» **How to complete this task**
Which lines of the entries contain the string "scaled"? Copy each of them.

» **Extracted data**
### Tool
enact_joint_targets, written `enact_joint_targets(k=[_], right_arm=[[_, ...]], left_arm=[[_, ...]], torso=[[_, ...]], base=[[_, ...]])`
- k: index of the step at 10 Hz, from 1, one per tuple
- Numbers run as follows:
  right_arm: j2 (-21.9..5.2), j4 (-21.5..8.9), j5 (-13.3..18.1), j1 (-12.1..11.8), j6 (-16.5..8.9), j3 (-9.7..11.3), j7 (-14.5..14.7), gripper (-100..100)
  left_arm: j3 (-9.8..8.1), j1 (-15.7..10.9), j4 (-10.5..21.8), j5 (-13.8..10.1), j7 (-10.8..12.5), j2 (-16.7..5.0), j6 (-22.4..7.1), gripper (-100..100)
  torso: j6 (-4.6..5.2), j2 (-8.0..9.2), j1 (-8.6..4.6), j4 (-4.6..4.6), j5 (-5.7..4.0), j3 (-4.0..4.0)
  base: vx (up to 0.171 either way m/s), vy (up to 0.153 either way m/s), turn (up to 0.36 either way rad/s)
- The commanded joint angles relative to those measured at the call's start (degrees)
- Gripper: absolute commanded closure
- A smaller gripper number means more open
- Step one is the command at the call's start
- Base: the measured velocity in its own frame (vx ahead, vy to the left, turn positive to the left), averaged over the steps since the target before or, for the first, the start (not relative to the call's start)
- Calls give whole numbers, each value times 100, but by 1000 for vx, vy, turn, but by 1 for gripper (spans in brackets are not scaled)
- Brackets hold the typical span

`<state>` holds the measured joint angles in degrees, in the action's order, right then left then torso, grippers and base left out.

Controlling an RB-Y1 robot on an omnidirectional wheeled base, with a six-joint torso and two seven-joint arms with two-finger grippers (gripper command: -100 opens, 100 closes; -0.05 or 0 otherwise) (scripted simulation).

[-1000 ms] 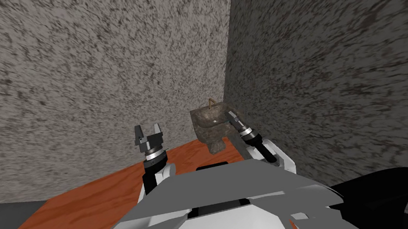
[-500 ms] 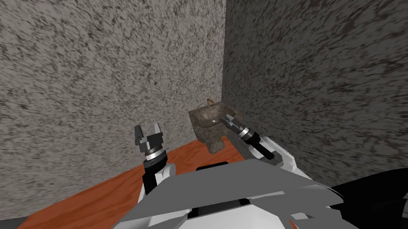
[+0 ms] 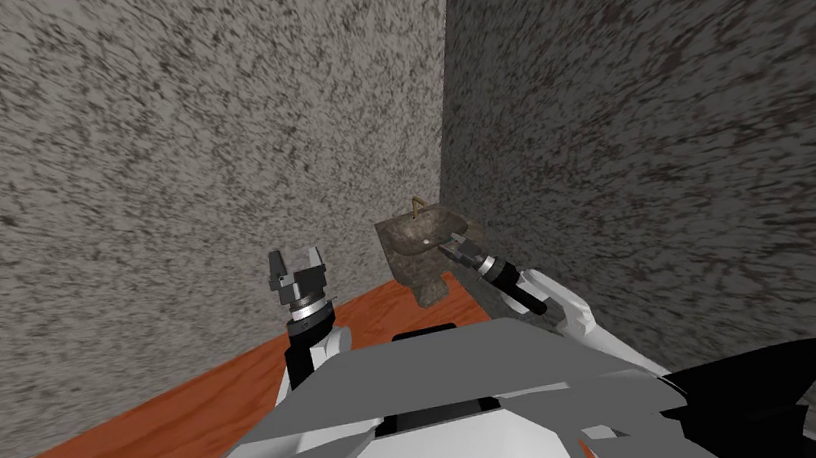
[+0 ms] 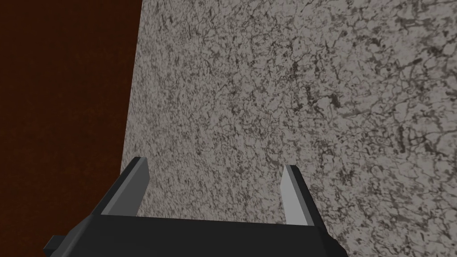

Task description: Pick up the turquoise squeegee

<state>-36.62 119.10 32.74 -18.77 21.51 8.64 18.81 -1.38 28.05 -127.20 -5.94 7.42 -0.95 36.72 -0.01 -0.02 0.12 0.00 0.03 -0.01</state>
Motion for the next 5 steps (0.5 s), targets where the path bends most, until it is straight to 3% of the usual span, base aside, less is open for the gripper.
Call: enact_joint_targets(k=[1,4,5], right_arm=[[-286,-166,286,107,-22,59,130,-100],[-578,-311,635,206,-46,122,249,-100],[-821,-457,846,309,-66,184,371,-100]], left_arm=[[0,0,0,0,0,0,0,0],[0,0,0,0,0,0,0,0],[0,0,0,0,0,0,0,0]], torso=[[0,0,0,0,0,0],[1,-1,0,0,0,-1],[0,-1,0,0,0,-1]], base=[[-5,34,-106],[0,36,-70],[9,46,-124]])
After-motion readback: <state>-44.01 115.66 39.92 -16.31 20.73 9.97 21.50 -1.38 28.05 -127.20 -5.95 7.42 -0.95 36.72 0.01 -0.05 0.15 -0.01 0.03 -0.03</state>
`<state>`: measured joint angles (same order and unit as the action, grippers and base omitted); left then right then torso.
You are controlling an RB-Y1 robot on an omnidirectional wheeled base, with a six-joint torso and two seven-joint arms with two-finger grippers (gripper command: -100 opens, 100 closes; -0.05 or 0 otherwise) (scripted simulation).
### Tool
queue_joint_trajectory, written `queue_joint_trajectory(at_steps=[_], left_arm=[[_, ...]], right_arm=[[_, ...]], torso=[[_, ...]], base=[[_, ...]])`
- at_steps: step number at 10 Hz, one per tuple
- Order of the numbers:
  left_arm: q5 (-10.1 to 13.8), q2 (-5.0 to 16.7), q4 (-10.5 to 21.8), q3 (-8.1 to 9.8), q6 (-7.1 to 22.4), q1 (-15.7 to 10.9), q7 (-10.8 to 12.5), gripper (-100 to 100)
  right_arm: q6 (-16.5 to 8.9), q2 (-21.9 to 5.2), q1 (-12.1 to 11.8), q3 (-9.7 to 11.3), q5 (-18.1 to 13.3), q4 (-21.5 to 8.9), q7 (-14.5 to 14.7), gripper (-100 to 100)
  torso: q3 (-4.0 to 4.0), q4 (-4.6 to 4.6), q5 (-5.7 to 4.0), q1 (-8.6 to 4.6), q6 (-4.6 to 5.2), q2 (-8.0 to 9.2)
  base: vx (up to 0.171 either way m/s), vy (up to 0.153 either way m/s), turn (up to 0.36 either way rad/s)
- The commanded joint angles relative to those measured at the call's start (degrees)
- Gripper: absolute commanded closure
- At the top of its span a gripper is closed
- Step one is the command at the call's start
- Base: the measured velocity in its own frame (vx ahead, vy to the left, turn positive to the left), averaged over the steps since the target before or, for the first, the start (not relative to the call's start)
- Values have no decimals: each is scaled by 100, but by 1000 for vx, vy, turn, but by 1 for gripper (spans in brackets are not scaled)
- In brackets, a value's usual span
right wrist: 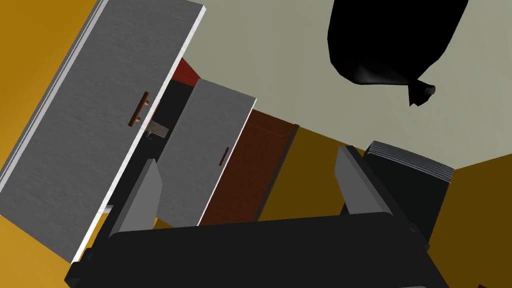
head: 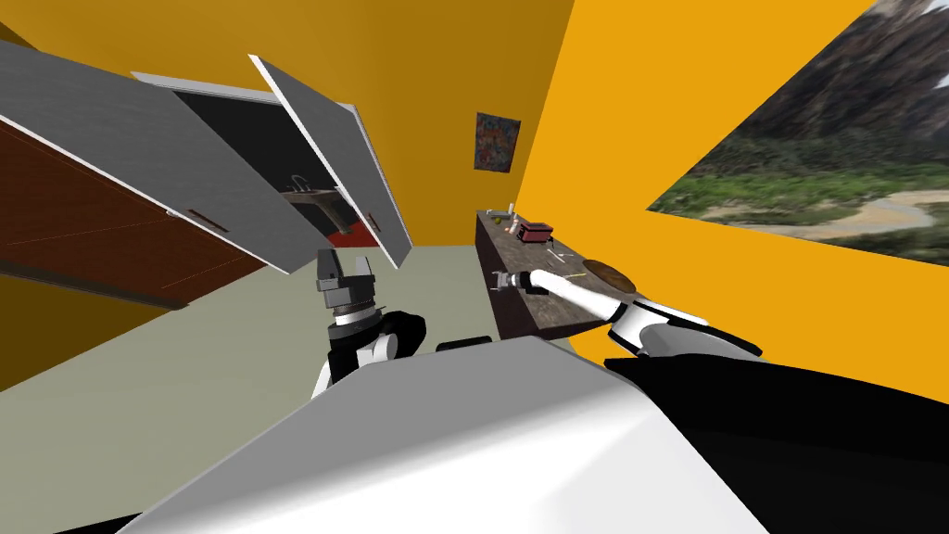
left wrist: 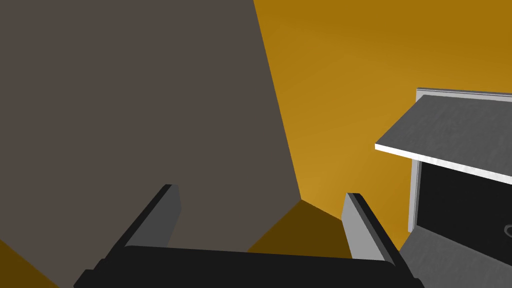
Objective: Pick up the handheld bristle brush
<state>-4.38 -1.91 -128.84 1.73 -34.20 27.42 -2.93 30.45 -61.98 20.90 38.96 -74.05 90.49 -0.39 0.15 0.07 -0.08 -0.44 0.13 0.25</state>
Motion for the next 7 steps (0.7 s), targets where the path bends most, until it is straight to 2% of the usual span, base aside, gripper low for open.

» **Solution to this task**
- Calls give whole numbers, each value times 100, but by 1000 for vx, vy, turn, but by 1 for gripper (spans in brackets are not scaled)
- Values have no decimals: each is scaled by 100, but by 1000 for vx, vy, turn, but by 1 for gripper (spans in brackets are not scaled)

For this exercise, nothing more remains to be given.